Wednesday, November 21, 2012

Packing to move

Over the past two weeks, we've been collecting boxes for our move. Moving away from the house where Toby had lived and died in is the hardest move I have ever done. We have since lived in two other houses. (The first one because we needed something temporary until we could find something back in Sam's school district and the second to come back to the area so that he could attend school while we looked for a place to buy.)

I had already packed up most of Toby's things when we found out that we had to move from the house he had lived in. He had been gone for almost eight months at that point and Iris was getting ready to arrive so the majority of his things had been packed. Still, it felt rushed. I couldn't imagine how it would have felt if our landlord had decided to take over our house a month or even a few weeks after he died. I probably would have had a bigger meltdown than I did.

Now, as we pack to move again, I have had to re-sort through his things. We decided to use his room decorations as the decorations for our office so that he could still have a room in our house. We never unpacked those in the house we're living in now so they're still in the box I originally put them in. That box has broken down a little over time and it became necessary to transfer them to something else.

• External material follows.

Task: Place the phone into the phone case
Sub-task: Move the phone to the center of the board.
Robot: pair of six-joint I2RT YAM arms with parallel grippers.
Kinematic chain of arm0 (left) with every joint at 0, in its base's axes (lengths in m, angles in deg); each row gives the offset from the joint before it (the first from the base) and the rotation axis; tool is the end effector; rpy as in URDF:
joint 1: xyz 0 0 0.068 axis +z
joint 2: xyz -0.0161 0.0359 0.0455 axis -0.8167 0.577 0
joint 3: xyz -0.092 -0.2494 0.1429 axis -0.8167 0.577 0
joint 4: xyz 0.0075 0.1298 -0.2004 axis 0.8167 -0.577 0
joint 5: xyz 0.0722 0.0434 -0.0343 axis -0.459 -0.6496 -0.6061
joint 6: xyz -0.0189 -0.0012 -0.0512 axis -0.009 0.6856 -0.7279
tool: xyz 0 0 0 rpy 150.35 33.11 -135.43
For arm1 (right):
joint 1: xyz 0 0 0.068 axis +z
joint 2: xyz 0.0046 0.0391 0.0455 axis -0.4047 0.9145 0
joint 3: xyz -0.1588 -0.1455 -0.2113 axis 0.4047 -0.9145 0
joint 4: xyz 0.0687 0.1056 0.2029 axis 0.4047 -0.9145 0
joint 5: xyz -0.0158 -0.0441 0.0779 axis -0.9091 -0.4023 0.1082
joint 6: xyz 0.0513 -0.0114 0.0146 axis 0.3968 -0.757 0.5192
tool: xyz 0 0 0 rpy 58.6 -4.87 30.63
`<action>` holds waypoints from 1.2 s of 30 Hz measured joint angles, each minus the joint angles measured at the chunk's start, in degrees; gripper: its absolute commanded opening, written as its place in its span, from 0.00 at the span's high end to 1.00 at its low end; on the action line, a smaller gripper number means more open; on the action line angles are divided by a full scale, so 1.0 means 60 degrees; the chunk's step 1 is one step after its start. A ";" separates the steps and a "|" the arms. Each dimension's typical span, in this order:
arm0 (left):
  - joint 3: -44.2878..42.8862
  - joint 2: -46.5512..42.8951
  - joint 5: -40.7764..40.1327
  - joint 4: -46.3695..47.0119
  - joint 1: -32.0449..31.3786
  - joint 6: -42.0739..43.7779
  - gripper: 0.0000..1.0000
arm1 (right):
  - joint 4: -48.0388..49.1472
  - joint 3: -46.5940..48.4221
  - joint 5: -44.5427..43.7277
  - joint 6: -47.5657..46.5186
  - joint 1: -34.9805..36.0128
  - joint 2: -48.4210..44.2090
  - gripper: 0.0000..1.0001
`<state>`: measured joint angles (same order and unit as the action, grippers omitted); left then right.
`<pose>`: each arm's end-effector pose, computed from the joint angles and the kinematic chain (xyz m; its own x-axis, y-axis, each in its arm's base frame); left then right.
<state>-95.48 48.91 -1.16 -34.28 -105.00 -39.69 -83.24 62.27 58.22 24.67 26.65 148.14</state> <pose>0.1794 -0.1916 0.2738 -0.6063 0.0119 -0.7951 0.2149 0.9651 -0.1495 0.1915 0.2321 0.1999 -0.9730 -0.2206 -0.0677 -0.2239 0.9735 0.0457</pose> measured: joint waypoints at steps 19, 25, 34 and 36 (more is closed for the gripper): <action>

Looking at all of his little sailboats and nautical ornaments has made me sad. He never got to enjoy those. He never got to enjoy his bedroom much. We used it to change him in and once Pete put him in his bed for a few minutes. (I wasn't there.) We kept his clothes in there. He slept in a cradle in our office, though, and we had a spare bed in there as well, so that we can also lay down and take a nap if we got tired. This is the room Toby died in. While we had spent a lot of time decorating and buying things for his room, he never got to enjoy them. That makes me sad.

Once I got pregnant with Iris, and we picked out her bedroom furniture (crazily expensive but I loved it) people criticized me, as people will do. It was too expensive! Why did I need to buy new things?! It was crazy to spend that much money on a baby! (To be clear, I never posted the price of the furniture set, but in my excitement I posted a link to it and people were able to see it that way...) And then, of course, it became things like: why does she need so many clothes, she'll just grow out of them quickly! You get the picture.

Shopping for Iris was the best part of my pregnancy. I WANTED to go into baby stores. I WANTED to shop. I WANTED to buy little outfits and room decorations and bottles. Not only did it help me bond with her before she got here, but it helped me with my depression. I was looking forward to buying Toby toys and watching him play with them and wearing cute clothes and developing interests in certain cartoons and animated figures so that I could buy them too. And that was taken away from me. And when I found out about Iris, although I couldn't do those things for Toby anymore, I could at least do them for her. (And that was kind of like doing them for him.) At one point, when someone was particularly rude to me, I said, "The last thing I was able to buy for my baby was a casket. I'm happy that I now get to buy a crib."

I'll be glad when we close on our house and I can get his little things back out again. Sam doesn't remember Toby. That makes me sad, but it might also be for the best. For a long time, Sam equated babies with death. We mention Toby to him from time to time and I try to bring up happy memories for him, but he's not interested. I won't force it. If he asks me about him when he's older, we will talk.  Of course, Iris never met him at all (unless they met in passing somewhere along the way). But sometimes when I put a sleeper on her that had belonged to him I'll tell her that it was Toby's and she will laugh, so maybe she knows what I am saying. We have no idea what we're going to tell her about him. In the meantime, I look forward to having his sailboats on our wall again, so that he has a place in our house, as well as in our hearts.